Number 115 Squadron is a Royal Air Force squadron operating the Grob Tutor T1, training QFIs for the RAF's Elementary Flying Training (EFT) squadrons and the University Air Squadrons, as well as undertaking evaluation and standardisation duties.

No. 115 Squadron was formed during the First World War. It was then equipped with Handley Page O/400 heavy bombers. During World War II the squadron served as a bomber squadron and after the war it flew in a similar role till 1958, when it was engaged as a radio calibration unit. The squadron disbanded for the last time as an operational unit in 1993, but reformed in 2008 at RAF Cranwell as No. 115(Reserve) Squadron, part of No. 22 Group, operating the Grob Tutor T.1 before moving to their present base at RAF Wittering.

History

Formation and First World War

No. 115 Squadron, RFC, was formed at Catterick, Yorkshire, on 1 December 1917 from a nucleus provided by No. 52 Training Squadron. At the end of August 1918, after having been equipped with Handley Page O/400 twin-engined bombers, it joined the Independent Air Force in France. Its first raid was made in the night of 16/17 September when nearly 4 tons of bombs were dropped on Metz-Sablon. For this raid the squadron was congratulated by Major-General Sir Hugh Trenchard and the OC 83rd Wing who described the raid as "the finest piece of work which has ever been done by a new squadron". Its most successful raid was made against Morhange airfield when five O/400s, making double trips, dropped  tons of bombs on their objective. During its service in France, No. 115 made fifteen raids, the longest being to Baden and dropped 26 tons of bombs. From November 1918, 115 Squadron was based at RAF Saint Inglevert. The squadron returned to England on 4 March 1919 and disbanded on 18 October 1919 at Ford Junction.

Reformation
The squadron was reformed from "B" Flight of No. 38 Squadron at RAF Marham, as No. 115 (Bomber) Squadron on 15 June 1937. It was now one of only two units to operate -temporarily- the Fairey Hendon monoplane bomber, but these were soon replaced by their intended equipment, the Handley Page Harrow. As these proved unsuited in the bomber role they were replaced from March 1939 with Wellingtons.

Second World War

In the Second World War, the squadron took part in scores of raids and also played an active part in Gardening (minelaying) for victory. In April 1940, while flying Wellingtons (and while on temporary loan to RAF Coastal Command) it gained the distinction of making the RAF's first bombing raid of the war on a mainland target-the enemy-held Norwegian airfield of Stavanger Airport, Sola. Sixteen months later, in August 1941, it undertook the initial Service trials of Gee, the first of the great radar navigational and bombing aids. As a result of its subsequent report on these trials Gee was put into large-scale production for RAF Bomber Command.
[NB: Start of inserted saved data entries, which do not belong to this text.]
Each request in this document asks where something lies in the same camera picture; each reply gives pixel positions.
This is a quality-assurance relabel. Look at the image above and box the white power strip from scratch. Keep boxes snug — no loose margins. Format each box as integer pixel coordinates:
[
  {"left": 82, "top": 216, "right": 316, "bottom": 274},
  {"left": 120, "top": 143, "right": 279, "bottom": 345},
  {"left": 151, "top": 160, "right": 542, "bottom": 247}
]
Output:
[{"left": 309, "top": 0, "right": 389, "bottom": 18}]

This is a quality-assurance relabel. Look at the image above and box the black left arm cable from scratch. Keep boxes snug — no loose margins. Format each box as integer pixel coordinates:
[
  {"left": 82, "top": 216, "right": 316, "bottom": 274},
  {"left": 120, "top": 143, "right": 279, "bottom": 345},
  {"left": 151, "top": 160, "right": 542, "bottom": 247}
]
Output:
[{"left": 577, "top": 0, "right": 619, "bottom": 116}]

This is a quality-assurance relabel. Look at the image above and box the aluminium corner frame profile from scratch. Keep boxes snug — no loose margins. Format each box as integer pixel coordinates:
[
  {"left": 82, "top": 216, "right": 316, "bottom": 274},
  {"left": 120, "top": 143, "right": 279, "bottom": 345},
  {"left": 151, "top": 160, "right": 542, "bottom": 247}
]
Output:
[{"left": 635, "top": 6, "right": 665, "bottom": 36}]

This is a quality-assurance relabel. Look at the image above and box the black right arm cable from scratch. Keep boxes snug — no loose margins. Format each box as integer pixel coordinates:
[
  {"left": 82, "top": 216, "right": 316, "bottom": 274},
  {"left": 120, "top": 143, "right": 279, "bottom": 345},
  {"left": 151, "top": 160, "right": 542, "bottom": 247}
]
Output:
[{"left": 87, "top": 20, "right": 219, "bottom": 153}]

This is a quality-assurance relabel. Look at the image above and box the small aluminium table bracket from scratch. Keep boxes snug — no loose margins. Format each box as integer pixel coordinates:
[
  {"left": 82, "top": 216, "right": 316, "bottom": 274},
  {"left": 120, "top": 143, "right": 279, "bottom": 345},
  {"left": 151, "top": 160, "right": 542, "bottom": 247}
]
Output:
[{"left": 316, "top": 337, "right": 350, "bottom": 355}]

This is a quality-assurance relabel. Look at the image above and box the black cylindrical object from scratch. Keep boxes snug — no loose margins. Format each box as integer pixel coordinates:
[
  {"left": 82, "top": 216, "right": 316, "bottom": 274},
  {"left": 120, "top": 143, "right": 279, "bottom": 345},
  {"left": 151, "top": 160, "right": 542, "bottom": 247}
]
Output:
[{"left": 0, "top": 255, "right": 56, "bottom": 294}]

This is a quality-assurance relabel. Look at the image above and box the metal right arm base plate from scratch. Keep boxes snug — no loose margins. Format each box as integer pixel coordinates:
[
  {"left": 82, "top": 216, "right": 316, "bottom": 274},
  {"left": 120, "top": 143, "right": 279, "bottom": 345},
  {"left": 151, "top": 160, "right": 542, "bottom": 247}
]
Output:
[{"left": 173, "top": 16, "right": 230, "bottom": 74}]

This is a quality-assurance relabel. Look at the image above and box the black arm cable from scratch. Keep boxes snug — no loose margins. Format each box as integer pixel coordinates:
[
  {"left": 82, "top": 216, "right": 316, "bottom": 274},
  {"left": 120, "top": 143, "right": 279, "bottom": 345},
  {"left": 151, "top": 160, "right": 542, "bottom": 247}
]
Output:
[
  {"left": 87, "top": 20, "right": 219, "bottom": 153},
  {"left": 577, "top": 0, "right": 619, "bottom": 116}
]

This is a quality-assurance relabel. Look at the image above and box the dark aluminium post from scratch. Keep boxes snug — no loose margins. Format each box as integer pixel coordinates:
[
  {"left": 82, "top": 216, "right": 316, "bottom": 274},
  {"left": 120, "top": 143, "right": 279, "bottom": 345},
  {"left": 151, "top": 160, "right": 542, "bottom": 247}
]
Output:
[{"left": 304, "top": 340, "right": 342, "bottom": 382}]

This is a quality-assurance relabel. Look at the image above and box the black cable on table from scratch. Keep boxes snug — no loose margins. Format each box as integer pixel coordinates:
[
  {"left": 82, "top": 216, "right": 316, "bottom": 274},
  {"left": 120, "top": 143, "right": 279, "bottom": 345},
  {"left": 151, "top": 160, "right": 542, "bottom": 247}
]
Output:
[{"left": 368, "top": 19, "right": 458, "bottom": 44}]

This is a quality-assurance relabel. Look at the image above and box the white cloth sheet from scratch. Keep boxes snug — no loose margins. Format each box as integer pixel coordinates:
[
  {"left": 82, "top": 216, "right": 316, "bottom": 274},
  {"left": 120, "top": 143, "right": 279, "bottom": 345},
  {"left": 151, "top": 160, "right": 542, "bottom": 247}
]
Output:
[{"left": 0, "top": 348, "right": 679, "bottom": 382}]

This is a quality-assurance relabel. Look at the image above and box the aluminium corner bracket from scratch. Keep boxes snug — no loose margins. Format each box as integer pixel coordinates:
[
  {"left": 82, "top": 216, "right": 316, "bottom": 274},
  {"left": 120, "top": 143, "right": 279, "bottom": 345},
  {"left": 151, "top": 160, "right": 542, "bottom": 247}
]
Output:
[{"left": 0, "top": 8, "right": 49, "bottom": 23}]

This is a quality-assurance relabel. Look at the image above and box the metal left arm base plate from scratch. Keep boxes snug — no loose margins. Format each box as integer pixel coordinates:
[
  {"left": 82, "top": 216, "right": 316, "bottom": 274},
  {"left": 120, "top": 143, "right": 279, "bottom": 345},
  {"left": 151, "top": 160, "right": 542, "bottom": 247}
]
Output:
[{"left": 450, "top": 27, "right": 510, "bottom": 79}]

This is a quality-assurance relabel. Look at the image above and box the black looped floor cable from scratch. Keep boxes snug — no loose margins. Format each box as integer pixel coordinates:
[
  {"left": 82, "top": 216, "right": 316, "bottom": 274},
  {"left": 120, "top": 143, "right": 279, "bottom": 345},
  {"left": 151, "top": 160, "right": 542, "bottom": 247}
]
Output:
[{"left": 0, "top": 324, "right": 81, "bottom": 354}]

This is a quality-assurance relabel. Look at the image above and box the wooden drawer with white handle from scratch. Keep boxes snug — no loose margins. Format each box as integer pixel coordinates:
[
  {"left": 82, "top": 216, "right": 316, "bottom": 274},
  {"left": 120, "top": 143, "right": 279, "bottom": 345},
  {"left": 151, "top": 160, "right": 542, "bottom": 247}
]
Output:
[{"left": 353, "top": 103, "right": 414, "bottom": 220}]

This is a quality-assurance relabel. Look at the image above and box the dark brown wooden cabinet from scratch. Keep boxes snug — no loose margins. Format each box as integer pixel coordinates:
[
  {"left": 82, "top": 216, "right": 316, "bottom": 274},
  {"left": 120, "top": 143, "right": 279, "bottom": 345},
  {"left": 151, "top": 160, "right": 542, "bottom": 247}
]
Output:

The memoirs of Sydney Percival Smith, a Royal Canadian Air Force Wellington pilot, contain detailed personal descriptions of 115 Squadron missions in late 1942 from its base in RAF East Wretham.  These were directed at targets in Germany (including Bremen, Stuttgart, Frankfurt and Munich) and Italy (Turin), as well as mine laying in French ports (LeHavre, Brest, St. Nazaire, and Lorient) and the Bay of Biscay.

Hercules-engined Avro Lancaster B.IIs replaced the Wellingtons in March 1943 and these were replaced by Merlin-engined Lancaster B.Is and B.IIIs in March 1944. The squadron relocated from RAF Little Snoring to RAF Witchford in November 1943.

Post-War (1945–1957)
The squadron was retained as part of the post-war RAF and received Avro Lincolns in September 1949. The squadron was linked to No. 218 Squadron from 1 February 1949 until 1 March 1950, when the squadron was disbanded at RAF Mildenhall.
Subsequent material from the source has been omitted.